• [WORK INSTRUCTIONS] Scan the material for the word "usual", then return every line where it appears.

______________________________

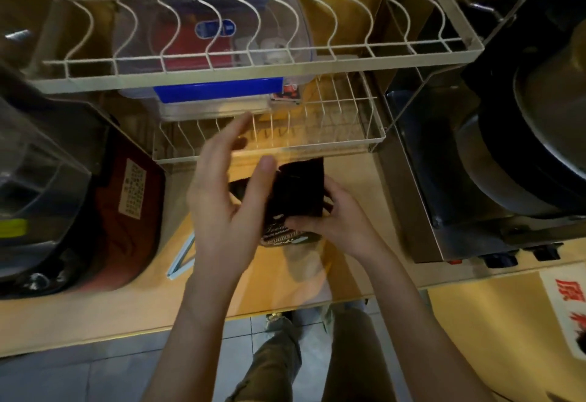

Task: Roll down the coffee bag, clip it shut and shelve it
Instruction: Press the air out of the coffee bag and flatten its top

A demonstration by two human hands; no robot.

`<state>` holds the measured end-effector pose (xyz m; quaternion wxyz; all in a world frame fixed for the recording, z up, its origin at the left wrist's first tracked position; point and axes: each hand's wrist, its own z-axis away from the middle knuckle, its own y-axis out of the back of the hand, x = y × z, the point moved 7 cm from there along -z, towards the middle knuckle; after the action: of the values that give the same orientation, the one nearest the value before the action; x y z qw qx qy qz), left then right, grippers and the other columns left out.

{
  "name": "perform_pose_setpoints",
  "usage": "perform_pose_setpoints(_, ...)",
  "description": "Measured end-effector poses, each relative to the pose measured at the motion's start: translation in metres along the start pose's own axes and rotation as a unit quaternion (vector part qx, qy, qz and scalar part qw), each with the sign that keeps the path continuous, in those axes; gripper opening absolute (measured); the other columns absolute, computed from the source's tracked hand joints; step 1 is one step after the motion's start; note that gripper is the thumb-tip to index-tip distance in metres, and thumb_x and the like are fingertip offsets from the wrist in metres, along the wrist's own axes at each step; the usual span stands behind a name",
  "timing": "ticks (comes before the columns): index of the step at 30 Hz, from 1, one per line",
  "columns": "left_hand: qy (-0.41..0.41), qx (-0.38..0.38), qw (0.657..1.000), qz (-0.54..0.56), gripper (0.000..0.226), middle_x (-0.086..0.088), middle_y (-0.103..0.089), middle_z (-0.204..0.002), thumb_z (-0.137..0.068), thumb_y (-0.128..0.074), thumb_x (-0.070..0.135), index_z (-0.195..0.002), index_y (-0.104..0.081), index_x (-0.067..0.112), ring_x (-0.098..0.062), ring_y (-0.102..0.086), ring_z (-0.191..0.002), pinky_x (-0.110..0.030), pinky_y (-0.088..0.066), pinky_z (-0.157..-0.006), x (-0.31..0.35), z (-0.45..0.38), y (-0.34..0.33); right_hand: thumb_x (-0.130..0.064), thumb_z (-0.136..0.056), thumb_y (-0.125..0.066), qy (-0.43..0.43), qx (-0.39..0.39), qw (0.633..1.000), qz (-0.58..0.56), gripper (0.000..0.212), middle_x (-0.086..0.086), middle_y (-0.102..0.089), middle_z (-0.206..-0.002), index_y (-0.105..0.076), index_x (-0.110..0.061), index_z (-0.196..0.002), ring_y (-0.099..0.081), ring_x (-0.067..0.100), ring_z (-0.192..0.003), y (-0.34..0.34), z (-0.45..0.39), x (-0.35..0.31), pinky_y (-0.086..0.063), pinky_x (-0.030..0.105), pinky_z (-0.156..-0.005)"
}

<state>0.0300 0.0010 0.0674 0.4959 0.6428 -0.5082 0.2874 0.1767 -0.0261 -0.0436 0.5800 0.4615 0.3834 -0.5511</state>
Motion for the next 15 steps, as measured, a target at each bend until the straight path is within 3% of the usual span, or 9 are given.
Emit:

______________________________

• [EXERCISE ANSWER]
  "description": "Measured end-effector poses, each relative to the pose measured at the motion's start: translation in metres along the start pose's own axes and rotation as a unit quaternion (vector part qx, qy, qz and scalar part qw), each with the sign that keeps the path continuous, in those axes; gripper opening absolute (measured); the other columns absolute, computed from the source's tracked hand joints; step 1 is one step after the motion's start; note that gripper is the thumb-tip to index-tip distance in metres, and thumb_x and the like are fingertip offsets from the wrist in metres, along the wrist's own axes at each step; the usual span stands behind a name",
Motion for the next 15 steps, as measured, a target at each bend until the straight path is within 3% of the usual span, or 9 are given.

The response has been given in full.